The Auction commenced on August 27, 2018. At the Auction, and in accordance with the
Bid Procedures, the Company selected Purchasers final bid as the highest or otherwise best offer to acquire the Purchased Assets, which such final bid is reflected in the terms of the Amended Asset Purchase Agreement. Pursuant to the terms of
the Amended Asset Purchase Agreement, Purchaser agreed to pay no less than $60.0 million in exchange for the Purchased Assets (the Acquisition), with the purchase price consisting of (i) cash in the amount of $35.0 million
and (ii) the assumption of specified liabilities, which include $25.0 million of the Companys outstanding indebtedness to TriplePoint Capital (TriplePoint).

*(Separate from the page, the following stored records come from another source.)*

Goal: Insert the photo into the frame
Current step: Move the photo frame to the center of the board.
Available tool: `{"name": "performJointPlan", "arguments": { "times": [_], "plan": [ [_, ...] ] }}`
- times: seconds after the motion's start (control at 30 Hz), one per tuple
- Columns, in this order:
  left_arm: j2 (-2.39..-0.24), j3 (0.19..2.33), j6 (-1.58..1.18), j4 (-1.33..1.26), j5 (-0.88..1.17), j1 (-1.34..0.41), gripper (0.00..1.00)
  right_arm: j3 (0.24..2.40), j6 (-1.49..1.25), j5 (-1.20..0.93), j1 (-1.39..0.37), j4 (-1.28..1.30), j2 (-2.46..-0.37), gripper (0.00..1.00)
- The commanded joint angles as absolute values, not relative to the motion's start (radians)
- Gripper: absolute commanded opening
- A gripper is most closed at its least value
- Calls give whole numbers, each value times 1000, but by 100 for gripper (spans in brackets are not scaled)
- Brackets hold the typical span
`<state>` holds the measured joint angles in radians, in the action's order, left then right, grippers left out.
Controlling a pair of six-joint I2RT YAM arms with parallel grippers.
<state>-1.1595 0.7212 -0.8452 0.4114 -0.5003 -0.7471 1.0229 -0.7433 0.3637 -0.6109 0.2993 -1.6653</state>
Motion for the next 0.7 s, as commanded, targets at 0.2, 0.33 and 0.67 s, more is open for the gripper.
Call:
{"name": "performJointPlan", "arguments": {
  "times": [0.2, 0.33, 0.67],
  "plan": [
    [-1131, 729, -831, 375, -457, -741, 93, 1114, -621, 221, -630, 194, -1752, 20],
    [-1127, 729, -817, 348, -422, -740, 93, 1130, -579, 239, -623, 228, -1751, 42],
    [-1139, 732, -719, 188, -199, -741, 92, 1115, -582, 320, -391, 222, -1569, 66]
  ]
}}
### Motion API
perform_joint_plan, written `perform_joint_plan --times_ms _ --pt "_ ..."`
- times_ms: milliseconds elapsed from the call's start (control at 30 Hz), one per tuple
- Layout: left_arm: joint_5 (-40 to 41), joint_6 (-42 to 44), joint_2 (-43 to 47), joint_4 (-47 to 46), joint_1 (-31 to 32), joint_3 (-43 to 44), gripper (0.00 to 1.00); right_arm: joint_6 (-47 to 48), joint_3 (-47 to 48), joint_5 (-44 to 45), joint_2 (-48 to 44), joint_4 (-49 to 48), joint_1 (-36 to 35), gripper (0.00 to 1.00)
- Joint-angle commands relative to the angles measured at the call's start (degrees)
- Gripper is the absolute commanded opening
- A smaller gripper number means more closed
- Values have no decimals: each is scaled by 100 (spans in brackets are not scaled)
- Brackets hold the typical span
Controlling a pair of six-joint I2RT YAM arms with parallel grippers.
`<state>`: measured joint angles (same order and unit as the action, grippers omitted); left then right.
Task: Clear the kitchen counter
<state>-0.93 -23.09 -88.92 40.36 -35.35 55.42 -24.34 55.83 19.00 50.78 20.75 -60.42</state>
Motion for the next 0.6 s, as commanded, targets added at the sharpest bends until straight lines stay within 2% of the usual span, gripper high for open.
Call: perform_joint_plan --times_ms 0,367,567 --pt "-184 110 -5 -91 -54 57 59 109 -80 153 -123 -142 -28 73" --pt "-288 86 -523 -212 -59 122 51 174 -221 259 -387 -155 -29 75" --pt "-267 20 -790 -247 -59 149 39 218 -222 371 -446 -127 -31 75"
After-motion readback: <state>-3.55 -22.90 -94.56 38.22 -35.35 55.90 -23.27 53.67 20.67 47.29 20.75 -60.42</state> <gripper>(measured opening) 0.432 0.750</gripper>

The Acquisition is contingent upon the satisfaction of customary closing conditions and the terms of the sale order of the Bankruptcy Court (the Sale
Order) approving the Acquisition under Section 363 of the United States Bankruptcy Code. The Sale Order, which also provides for the assignment to, and assumption by, Purchaser of certain executory contracts and service agreements under
Section 365 of the United States Bankruptcy Code, was approved by the Bankruptcy Court on August 29, 2018. The parties expect the Acquisition to close on August 31, 2018.
The Company anticipates that proceeds from the Acquisition will be insufficient to satisfy all of its debts and obligations. Consequently, it is highly
unlikely that any amounts will ultimately be paid to the Companys stockholders.
The foregoing description of the Amended Asset Purchase Agreement
and the transactions contemplated thereby does not purport to be complete and is qualified in its entirety by reference to the Amended Asset Purchase Agreement, which is attached hereto as Exhibit 2.1. The Amended Asset Purchase Agreement has been
attached as an exhibit to this report to provide investors and security holders with information regarding its terms. The Amended Asset Purchase Agreement is not intended to provide any factual information about the Company, Parent or Purchaser.